Re: [PATCH RESEND] x86/entry: Don't write to CR3 when restoring to kernel CR3

From: Andy Lutomirski
Date: Mon Sep 18 2023 - 23:28:30 EST


On Thu, Aug 17, 2023, at 5:15 AM, Brendan Jackman wrote:
> From: Lai Jiangshan <laijs@xxxxxxxxxxxxxxxxx>
>
> Skip resuming KERNEL pages since it is already KERNEL CR3
>
> Signed-off-by: Lai Jiangshan <laijs@xxxxxxxxxxxxxxxxx>
> Signed-off-by: Brendan Jackman <jackmanb@xxxxxxxxxx>
> ---
>
> While staring at paranoid_exit I was confused about why we had this CR3
> write, avoiding it seems like a free optimisation. The original commit
> 21e94459110252 ("x86/mm: Optimize RESTORE_CR3") says "Most NMI/paranoid
> exceptions will not in fact change pagetables" but I didn't't understand
> what the "most" was referring to. I then discovered this patch on the
> mailing list, Andy said[1] that it looks correct so maybe now is the
> time to merge it?

I did?

Looking at the link, I think I was saying that the opposite patch (*always* flush) looked okay.

>
> Note there's another patch in [1] as well, the benefit of that one is
> not obvious to me though.
>
> We've tested an equivalent patch in our internal kernel.
>
> [1] https://lore.kernel.org/lkml/20200526043507.51977-3-laijs@xxxxxxxxxxxxxxxxx/
> -- >8 --
> arch/x86/entry/calling.h | 13 ++++---------
> 1 file changed, 4 insertions(+), 9 deletions(-)
>
> diff --git a/arch/x86/entry/calling.h b/arch/x86/entry/calling.h
> index f6907627172b..b2458685d56e 100644
> --- a/arch/x86/entry/calling.h
> +++ b/arch/x86/entry/calling.h
> @@ -236,14 +236,13 @@ For 32-bit we have the following conventions -
> kernel is built with
> .macro RESTORE_CR3 scratch_reg:req save_reg:req
> ALTERNATIVE "jmp .Lend_\@", "", X86_FEATURE_PTI
>
> - ALTERNATIVE "jmp .Lwrcr3_\@", "", X86_FEATURE_PCID
> -
> /*
> - * KERNEL pages can always resume with NOFLUSH as we do
> - * explicit flushes.
> + * Skip resuming KERNEL pages since it is already KERNEL CR3.
> */
> bt $PTI_USER_PGTABLE_BIT, \save_reg
> - jnc .Lnoflush_\@
> + jnc .Lend_\@

I don't get it. How do you know that the actual loaded CR3 is correct?

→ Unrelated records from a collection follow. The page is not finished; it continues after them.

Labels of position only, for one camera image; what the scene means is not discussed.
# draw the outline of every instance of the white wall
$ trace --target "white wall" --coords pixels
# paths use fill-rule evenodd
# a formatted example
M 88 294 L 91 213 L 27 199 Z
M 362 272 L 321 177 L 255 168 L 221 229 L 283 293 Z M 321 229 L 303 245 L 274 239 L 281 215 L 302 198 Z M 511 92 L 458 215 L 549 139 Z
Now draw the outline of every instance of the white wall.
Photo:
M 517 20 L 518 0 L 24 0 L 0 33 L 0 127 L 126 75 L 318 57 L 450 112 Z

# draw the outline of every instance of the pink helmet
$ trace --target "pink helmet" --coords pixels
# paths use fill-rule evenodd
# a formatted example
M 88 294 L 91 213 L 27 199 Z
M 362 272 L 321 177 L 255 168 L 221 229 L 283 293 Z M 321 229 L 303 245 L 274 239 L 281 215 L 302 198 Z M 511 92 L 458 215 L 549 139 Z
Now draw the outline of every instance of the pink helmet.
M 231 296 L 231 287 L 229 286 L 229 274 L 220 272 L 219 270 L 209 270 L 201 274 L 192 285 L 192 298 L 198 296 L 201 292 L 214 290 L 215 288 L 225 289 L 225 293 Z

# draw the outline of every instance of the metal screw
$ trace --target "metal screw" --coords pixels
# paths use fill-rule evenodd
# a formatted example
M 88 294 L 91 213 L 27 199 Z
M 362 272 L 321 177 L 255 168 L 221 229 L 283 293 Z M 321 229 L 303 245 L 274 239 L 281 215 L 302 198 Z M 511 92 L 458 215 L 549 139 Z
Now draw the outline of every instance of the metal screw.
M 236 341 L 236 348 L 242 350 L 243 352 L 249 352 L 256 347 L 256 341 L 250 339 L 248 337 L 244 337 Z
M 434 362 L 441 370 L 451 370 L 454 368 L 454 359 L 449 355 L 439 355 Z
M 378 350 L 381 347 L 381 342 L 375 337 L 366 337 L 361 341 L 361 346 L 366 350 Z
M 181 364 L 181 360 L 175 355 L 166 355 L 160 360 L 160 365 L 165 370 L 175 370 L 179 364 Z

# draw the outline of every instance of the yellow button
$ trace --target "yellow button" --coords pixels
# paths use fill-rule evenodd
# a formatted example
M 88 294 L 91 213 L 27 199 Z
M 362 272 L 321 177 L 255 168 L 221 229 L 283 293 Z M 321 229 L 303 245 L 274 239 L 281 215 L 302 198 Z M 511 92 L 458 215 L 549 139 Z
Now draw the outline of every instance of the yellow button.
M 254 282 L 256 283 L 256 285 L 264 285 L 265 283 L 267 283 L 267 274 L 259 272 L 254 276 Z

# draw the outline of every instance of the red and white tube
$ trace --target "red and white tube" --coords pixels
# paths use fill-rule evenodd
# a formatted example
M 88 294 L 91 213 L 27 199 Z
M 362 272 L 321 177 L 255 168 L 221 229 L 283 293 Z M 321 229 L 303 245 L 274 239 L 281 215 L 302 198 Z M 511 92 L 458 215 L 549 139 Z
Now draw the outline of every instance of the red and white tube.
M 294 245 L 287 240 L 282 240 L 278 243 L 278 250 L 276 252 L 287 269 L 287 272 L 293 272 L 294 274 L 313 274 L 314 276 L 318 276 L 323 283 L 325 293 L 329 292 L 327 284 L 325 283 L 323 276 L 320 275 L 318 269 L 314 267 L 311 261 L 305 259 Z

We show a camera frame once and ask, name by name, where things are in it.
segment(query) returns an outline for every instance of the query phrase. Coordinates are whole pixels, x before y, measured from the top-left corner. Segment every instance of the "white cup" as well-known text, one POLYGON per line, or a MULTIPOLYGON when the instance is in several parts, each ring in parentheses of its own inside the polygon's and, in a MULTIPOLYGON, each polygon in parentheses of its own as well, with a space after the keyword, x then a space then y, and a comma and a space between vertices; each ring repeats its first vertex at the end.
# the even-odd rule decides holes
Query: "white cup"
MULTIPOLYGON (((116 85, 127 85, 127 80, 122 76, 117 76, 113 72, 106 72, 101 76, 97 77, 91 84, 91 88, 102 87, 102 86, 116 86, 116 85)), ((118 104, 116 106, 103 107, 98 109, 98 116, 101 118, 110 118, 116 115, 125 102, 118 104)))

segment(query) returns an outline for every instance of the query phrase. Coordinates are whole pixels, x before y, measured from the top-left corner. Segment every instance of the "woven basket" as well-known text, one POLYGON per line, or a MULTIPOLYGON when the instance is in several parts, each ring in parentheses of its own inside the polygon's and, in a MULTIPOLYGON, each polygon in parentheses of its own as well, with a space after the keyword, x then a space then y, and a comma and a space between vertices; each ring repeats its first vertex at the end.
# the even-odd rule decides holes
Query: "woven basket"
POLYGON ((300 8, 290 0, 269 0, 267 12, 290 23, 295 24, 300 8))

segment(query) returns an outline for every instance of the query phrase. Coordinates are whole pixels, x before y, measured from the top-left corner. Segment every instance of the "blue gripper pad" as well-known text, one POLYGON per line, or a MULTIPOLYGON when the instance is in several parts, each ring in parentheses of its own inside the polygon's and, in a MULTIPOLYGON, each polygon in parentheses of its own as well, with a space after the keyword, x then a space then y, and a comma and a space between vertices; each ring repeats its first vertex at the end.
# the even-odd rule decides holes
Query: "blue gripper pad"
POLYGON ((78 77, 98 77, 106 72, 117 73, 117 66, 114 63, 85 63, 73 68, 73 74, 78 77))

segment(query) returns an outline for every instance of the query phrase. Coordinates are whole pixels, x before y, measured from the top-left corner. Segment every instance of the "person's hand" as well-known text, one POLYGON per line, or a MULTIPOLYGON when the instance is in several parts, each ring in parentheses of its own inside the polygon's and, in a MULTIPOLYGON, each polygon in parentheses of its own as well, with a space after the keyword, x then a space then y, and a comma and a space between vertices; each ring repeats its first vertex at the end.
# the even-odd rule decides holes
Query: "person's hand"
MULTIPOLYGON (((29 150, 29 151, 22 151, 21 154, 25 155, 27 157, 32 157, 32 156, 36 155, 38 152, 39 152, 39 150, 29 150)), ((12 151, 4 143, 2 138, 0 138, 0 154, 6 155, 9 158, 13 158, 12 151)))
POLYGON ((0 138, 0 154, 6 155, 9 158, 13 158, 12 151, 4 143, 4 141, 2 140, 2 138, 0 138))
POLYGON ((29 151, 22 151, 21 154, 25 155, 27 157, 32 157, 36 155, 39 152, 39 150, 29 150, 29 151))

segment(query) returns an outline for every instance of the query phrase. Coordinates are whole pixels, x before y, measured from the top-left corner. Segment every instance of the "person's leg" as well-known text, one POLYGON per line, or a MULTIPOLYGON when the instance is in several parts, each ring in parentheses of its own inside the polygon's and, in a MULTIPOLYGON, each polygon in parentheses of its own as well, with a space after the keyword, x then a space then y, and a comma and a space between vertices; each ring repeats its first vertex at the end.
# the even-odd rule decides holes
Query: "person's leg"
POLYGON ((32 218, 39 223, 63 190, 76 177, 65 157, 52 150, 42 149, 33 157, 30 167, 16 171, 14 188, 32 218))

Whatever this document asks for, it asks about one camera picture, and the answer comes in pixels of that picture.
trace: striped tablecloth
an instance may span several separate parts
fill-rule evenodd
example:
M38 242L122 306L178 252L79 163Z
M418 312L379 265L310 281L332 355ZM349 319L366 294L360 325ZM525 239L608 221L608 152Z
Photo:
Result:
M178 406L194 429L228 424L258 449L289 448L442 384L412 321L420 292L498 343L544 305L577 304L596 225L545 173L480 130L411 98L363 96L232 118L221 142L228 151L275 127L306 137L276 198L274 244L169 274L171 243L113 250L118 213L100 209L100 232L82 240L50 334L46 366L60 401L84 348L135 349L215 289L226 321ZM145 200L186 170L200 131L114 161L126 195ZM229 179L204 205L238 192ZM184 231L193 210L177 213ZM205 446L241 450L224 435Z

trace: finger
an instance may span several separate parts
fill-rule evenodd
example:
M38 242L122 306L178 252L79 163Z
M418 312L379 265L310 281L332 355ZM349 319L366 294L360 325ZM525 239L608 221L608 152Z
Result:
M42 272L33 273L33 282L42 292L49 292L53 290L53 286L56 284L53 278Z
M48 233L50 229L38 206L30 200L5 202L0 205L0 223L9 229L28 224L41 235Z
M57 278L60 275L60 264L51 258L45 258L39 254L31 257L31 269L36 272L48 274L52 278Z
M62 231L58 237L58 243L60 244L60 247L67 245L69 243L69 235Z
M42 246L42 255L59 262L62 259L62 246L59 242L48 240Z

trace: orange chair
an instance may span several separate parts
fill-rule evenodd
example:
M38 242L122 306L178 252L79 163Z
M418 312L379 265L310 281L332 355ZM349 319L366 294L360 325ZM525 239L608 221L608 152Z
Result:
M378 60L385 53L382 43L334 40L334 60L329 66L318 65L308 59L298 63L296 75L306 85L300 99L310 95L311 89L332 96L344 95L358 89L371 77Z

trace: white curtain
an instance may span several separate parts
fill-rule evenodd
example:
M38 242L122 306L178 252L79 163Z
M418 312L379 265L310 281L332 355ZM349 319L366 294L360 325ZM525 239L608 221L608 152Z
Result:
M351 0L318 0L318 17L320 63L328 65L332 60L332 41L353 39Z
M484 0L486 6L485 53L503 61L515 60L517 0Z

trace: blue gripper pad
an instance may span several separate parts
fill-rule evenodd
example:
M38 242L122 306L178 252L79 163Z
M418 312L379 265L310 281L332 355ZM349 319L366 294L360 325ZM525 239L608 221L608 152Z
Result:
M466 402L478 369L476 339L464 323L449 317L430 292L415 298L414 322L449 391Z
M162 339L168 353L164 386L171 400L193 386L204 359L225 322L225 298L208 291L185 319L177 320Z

I'm willing to believe that there is some constraint in the way the kernel works such that every paranoid entry will, as part of its execution, switch CR3 to kernel *and leave it like that* *and that this will be the _same_ kernel CR3 that was saved*. But I'm not really convinced that's true. (Can we schedule in a paranoid entry? Probably not. What about the weird NMI paths? What if we do something that switches to init mm? Hmm -- doing that in a paranoid context is probably not a brilliant idea.)

Maybe it is true, and maybe a convincing argument could be made. But that seems like a lot of thinking and fragility for an optimization that seems pretty minor.

--Andy